As an accountant I refused, pretty much, to ever account for businesses that handled cash. They were costly, uncontrolled, unreliable and frankly too commonly criminogenic in nature to take the risk of being associated with, not least because of the risk of Revenue investigation, which was real in those days.

I have worked very hard to eliminate cash from economies for this reason. So, I demanded the end of big denomination notes.

I demanded evidence of source for large deposits.

And, of course, the control of suitcases of cash in tax havens.

But I have also demanded increased transparency of banking in general to tax authorities, whilst seeking that platforms like eBay and Amazon be open to HMRC.

I believe in tax justice. Cash and opacity are its enemies. Nothing will change my position.

But I don't need to change my position. People do not want cash.
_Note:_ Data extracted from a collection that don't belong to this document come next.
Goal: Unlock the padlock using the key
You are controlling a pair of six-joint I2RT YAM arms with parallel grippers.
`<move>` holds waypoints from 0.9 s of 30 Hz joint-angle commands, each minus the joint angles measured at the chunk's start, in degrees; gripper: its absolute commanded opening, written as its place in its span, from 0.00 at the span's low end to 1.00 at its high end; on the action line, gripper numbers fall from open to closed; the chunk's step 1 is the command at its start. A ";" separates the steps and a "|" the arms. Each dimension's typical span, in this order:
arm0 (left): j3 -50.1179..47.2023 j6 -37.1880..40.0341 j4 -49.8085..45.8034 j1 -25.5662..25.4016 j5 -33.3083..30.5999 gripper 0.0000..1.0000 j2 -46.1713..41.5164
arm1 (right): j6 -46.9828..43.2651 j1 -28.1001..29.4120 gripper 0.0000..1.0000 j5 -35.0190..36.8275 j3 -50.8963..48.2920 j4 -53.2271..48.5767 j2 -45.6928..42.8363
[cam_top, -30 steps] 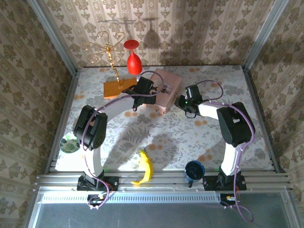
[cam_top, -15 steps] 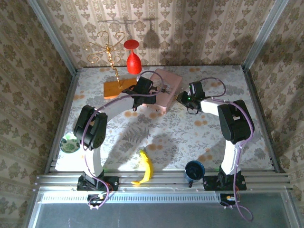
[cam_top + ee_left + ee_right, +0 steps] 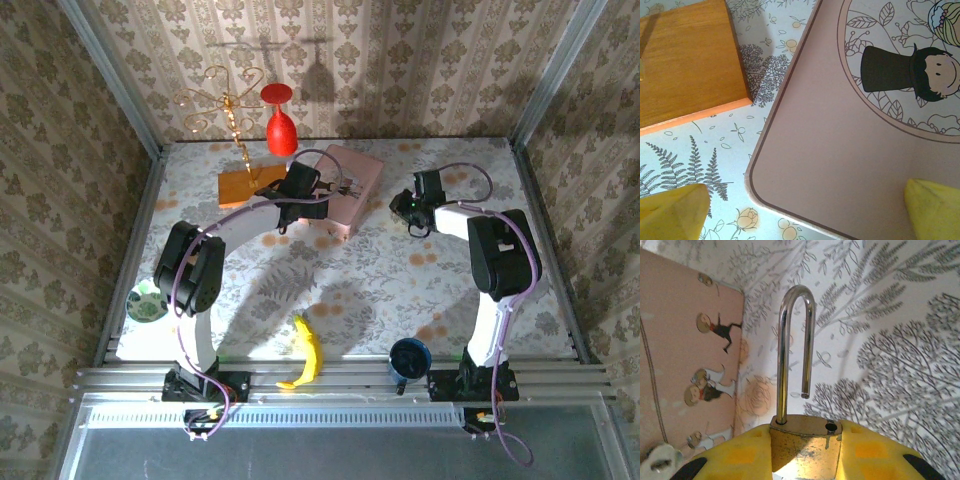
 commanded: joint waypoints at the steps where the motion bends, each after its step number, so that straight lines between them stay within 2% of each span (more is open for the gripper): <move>1: -3.51 2.29 -7.90 2.14 -2.92 1.00 0.93 | -4.06 0.27 0.00 2.84 -1.96 -5.49 -6.22; 7: -4.13 2.73 -7.75 2.30 -2.46 1.00 -0.31 | -12.74 0.58 0.00 7.46 -6.13 -17.77 -15.67; 14: -5.09 1.86 -7.13 2.31 -2.07 1.00 -1.84 | -19.80 0.58 0.00 10.14 -10.38 -27.00 -23.37; 27: -6.98 0.65 -6.34 2.22 -1.45 1.00 -8.85 | -27.90 0.34 0.00 12.12 -8.83 -34.43 -21.95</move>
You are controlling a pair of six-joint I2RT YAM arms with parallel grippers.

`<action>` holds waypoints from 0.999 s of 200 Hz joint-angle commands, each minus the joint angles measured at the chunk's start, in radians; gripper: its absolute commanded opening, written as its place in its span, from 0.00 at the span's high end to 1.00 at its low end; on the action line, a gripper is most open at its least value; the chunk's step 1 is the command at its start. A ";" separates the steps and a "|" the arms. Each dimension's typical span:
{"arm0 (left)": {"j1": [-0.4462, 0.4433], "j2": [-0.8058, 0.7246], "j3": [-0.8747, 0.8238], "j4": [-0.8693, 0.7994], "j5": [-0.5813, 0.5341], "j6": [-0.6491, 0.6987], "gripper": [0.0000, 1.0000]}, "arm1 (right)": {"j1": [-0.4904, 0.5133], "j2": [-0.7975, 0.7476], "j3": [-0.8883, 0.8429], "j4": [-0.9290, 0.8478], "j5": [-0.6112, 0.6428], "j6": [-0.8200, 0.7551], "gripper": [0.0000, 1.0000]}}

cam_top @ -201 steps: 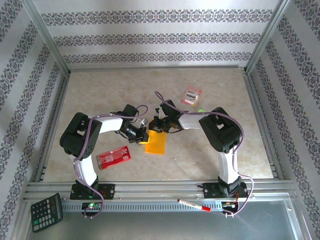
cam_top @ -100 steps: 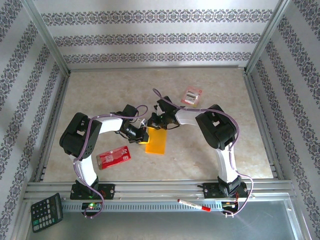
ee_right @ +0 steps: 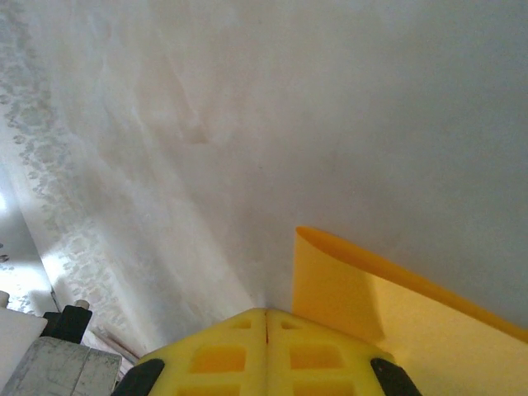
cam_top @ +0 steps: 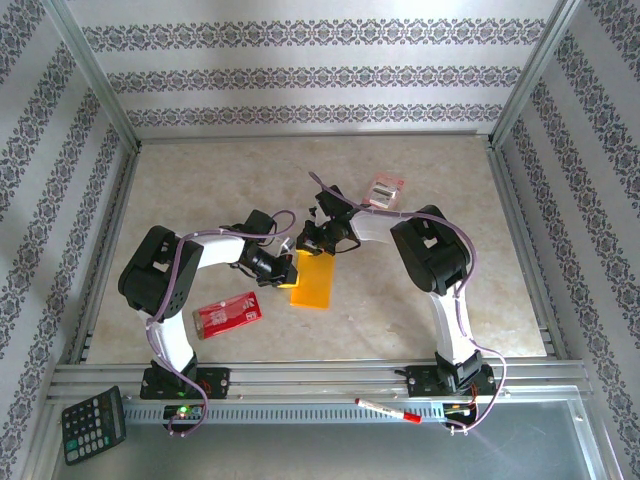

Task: Fold a paper plane with a square sheet of paper (pick it up from the middle)
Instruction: First fold in half a square sheet of paper at the center of the table.

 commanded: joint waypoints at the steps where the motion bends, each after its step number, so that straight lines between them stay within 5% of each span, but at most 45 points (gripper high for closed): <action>1: -0.035 0.100 -0.082 -0.075 -0.225 -0.016 1.00 | -0.055 0.061 0.029 0.007 0.160 0.003 1.00; 137: -0.035 0.095 -0.074 -0.075 -0.222 -0.013 1.00 | -0.132 0.053 0.156 -0.044 0.125 -0.052 1.00; 200: -0.035 0.091 -0.062 -0.075 -0.218 -0.018 1.00 | -0.088 -0.176 -0.096 0.061 0.043 -0.057 1.00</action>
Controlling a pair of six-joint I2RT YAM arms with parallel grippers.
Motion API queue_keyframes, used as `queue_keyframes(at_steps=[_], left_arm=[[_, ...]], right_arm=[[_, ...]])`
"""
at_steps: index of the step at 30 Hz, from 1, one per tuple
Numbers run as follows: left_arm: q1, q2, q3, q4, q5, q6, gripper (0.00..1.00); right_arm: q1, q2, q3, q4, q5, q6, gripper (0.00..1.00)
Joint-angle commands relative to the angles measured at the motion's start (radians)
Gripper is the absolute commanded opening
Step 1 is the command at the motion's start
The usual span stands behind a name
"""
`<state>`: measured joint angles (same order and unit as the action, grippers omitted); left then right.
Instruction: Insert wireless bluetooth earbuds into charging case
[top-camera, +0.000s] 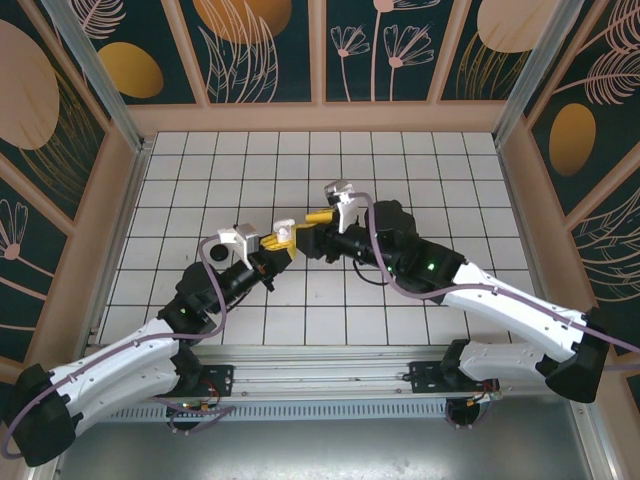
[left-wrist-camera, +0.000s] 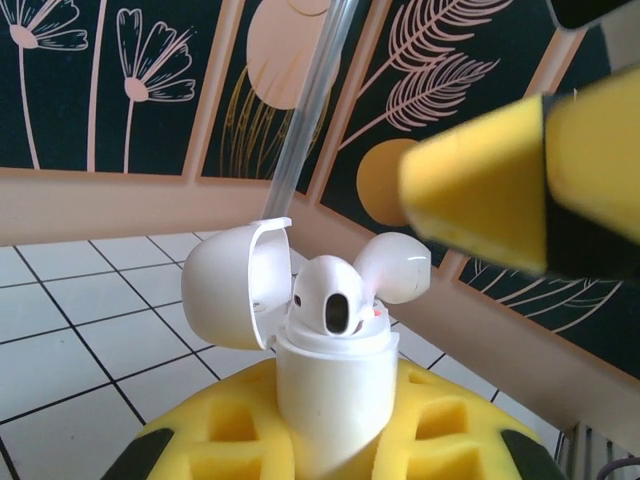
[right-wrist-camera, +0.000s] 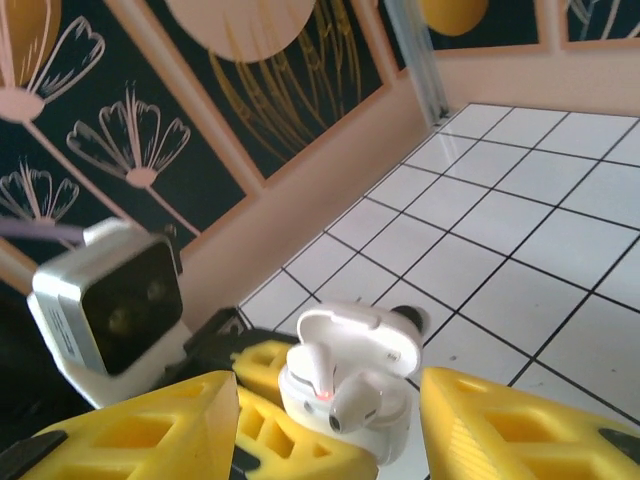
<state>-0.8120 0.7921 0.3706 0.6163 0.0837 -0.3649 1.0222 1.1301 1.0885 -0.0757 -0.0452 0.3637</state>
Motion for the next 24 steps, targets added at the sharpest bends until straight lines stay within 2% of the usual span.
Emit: queue_keyframes(at_steps=[1, 10, 19, 24], left_arm=[[0.003, -0.013, 0.031, -0.032, -0.023, 0.058, 0.00], [0.002, -0.014, 0.034, -0.044, -0.018, 0.092, 0.00], [0.002, -0.044, 0.025, -0.041, 0.007, 0.096, 0.00], [0.002, -0.053, 0.012, -0.019, 0.063, 0.119, 0.00]], right_arm=[[-0.004, -0.012, 0.077, -0.113, 0.083, 0.119, 0.49], [-0.005, 0.101, 0.188, -0.256, -0.023, 0.141, 0.43], [-0.010, 0.110, 0.170, -0.259, -0.015, 0.132, 0.37], [-0.031, 0.094, 0.166, -0.259, -0.019, 0.126, 0.35]])
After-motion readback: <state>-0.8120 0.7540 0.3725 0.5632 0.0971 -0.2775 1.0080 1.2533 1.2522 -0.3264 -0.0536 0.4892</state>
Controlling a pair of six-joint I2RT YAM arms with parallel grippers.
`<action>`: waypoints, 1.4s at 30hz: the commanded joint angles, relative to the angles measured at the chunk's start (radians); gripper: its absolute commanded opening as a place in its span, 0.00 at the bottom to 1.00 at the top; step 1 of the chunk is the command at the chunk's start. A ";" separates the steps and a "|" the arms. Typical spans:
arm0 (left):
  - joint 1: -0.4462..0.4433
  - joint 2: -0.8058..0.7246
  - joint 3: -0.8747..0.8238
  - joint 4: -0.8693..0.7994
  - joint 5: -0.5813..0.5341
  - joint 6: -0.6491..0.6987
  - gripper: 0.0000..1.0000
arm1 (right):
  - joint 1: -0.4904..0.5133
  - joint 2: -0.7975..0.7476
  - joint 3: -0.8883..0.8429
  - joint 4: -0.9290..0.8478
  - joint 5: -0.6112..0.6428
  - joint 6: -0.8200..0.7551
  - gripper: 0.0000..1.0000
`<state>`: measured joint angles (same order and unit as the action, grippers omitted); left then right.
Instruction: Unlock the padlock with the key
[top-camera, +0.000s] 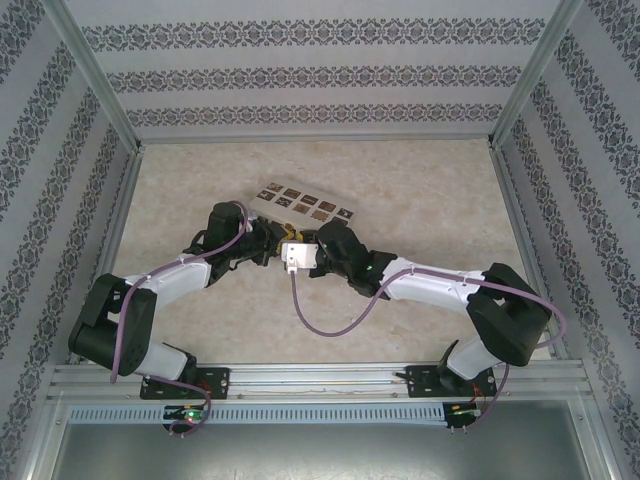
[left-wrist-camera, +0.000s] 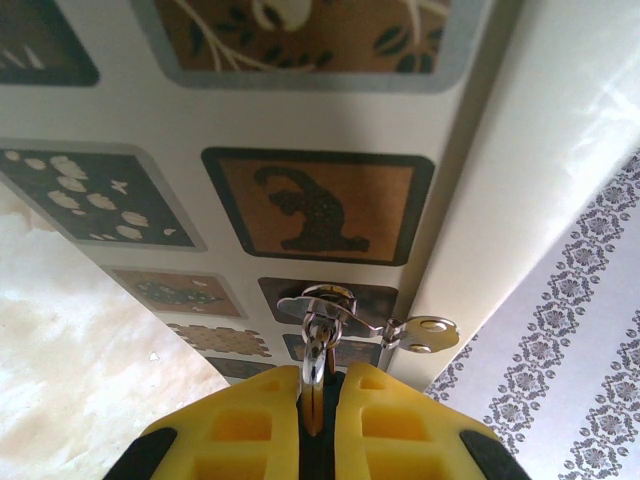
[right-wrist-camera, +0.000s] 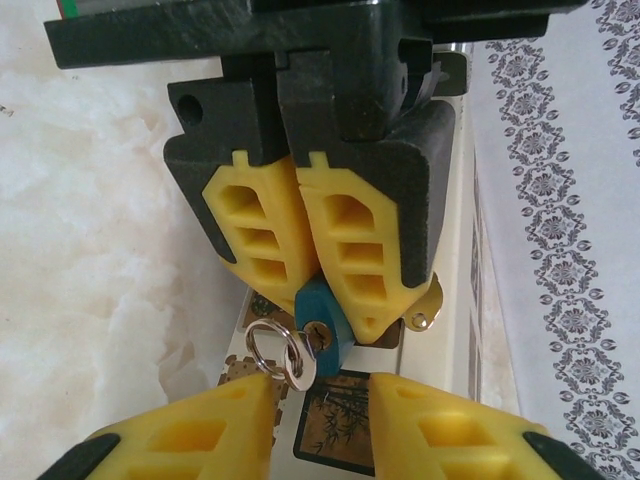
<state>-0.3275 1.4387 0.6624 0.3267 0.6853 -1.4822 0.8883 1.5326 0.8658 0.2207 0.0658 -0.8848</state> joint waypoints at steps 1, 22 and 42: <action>-0.011 -0.020 -0.001 0.066 0.028 -0.009 0.00 | 0.011 0.017 0.027 0.012 -0.007 0.027 0.29; -0.011 -0.021 -0.003 0.071 0.028 -0.013 0.00 | 0.020 0.034 0.035 0.038 0.001 0.079 0.17; -0.011 -0.026 -0.011 0.077 0.027 -0.013 0.00 | 0.030 0.076 0.053 0.060 0.022 0.121 0.02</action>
<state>-0.3271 1.4387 0.6510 0.3283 0.6662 -1.4906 0.9077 1.5875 0.8875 0.2394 0.0742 -0.7918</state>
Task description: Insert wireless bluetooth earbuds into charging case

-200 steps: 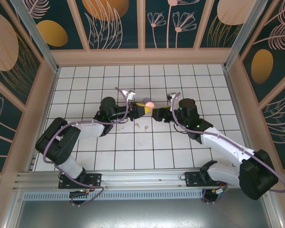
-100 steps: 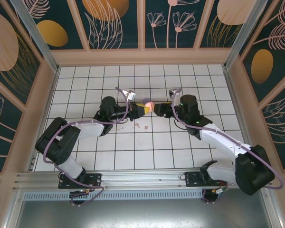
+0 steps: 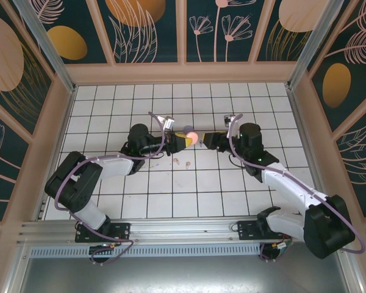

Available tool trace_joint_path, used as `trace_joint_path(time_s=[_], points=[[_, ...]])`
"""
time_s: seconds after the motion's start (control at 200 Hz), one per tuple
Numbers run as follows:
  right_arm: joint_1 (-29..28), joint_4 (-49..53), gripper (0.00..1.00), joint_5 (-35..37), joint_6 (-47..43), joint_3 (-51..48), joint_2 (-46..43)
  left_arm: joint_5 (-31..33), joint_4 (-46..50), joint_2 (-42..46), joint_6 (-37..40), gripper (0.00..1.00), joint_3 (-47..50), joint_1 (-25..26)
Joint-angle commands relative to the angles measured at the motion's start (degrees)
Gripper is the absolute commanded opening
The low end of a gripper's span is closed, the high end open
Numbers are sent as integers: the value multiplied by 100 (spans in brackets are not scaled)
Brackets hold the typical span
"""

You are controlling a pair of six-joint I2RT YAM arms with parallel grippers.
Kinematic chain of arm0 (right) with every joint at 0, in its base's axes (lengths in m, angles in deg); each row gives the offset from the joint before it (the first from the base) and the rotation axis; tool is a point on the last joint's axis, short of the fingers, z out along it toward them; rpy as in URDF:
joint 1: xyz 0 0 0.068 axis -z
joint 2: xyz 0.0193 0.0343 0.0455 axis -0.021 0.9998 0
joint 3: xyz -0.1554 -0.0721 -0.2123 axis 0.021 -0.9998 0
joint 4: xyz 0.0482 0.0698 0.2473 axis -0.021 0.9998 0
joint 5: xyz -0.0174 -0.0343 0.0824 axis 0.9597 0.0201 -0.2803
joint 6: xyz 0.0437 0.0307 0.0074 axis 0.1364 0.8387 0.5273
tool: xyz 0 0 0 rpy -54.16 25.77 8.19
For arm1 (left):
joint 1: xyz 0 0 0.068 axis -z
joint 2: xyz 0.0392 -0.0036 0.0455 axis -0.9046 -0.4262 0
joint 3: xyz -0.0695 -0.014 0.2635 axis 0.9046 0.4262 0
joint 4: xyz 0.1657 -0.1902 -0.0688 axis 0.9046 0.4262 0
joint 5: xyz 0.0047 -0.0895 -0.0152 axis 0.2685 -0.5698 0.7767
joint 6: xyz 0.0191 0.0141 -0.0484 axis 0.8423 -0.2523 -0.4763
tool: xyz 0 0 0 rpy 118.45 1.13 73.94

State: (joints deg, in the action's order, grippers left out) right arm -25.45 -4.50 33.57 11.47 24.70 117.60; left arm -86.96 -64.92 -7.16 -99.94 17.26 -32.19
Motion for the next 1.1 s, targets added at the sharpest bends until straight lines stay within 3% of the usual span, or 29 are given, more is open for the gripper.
trace_joint_path(time_s=[0.0, 0.145, 0.686, 1.096], points=[[-209, 117, 64, -370, -111, 376, -58, -97, -147, 66, 77, 0, -167, -6], [-435, 175, 64, -276, -189, 564, 117, -100, -200, 31, 32, 0, -203, -6], [-437, -85, 58, -19, -209, 443, 791, -154, -175, 126, 18, 0, -238, -8], [-112, -356, 55, -5, -13, 61, 847, -167, -167, 329, 10, 0, -159, -6]])
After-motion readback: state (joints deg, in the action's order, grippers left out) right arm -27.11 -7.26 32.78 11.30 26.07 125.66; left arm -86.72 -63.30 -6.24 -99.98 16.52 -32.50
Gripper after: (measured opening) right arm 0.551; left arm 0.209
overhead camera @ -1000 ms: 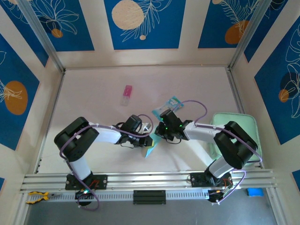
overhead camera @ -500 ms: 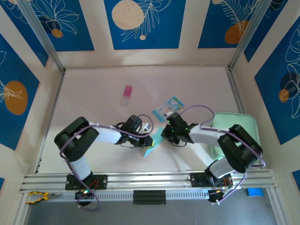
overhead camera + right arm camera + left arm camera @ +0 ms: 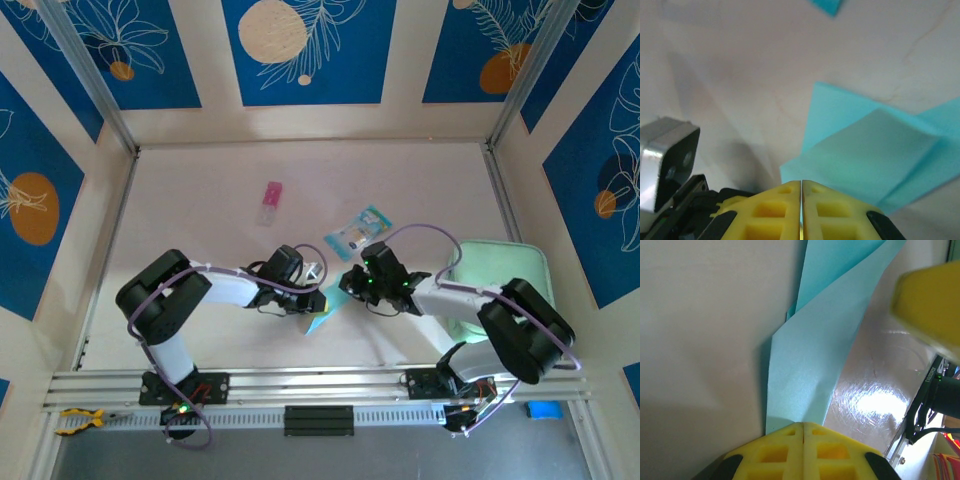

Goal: Fold a paper plane with a square sheet of paper (pick it up from the middle)
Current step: Perform the fifth fold on the wing at the bottom-center of the table.

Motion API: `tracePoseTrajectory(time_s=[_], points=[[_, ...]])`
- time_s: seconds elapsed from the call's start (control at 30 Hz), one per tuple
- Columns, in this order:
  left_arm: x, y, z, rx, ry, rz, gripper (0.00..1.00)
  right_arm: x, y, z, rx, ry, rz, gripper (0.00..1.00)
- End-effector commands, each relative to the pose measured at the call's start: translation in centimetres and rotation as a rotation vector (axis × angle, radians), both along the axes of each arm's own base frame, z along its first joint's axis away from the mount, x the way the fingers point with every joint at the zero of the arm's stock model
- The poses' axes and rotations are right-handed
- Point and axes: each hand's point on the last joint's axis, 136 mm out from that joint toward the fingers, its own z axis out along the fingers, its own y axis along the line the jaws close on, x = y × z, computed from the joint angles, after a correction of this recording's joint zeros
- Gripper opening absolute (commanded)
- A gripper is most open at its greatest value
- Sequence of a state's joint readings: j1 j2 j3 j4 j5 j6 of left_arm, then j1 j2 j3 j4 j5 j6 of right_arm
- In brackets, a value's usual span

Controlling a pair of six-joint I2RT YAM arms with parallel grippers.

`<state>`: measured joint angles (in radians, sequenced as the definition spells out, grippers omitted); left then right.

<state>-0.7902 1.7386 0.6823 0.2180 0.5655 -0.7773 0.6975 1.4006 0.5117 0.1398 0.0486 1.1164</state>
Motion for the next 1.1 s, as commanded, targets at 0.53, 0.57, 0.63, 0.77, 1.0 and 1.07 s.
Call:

I would have thought the reasons why are obvious.

And there isn ‘t an honest business owner who is not delighted to put up the sign saying ‘card only'. Cash is a nightmare to manage, and costly too, because of the risks. Of course they also want to be rid of it.

This blog is about funding the future. And cash has no part in it.

Does that give me a civil rights concern? No. That concern does not come from the absence of cash. It comes from authoritarianism.

Does it give me an exclusion concern? Yes, but only because we need to guarantee digital and basic banking inclusion for everyone. Labour tried that in 2019. It is not doing so now. That is where your problem is.

But will I change my mind on cash? No, because it will be a memory soon and has no role in funding the future.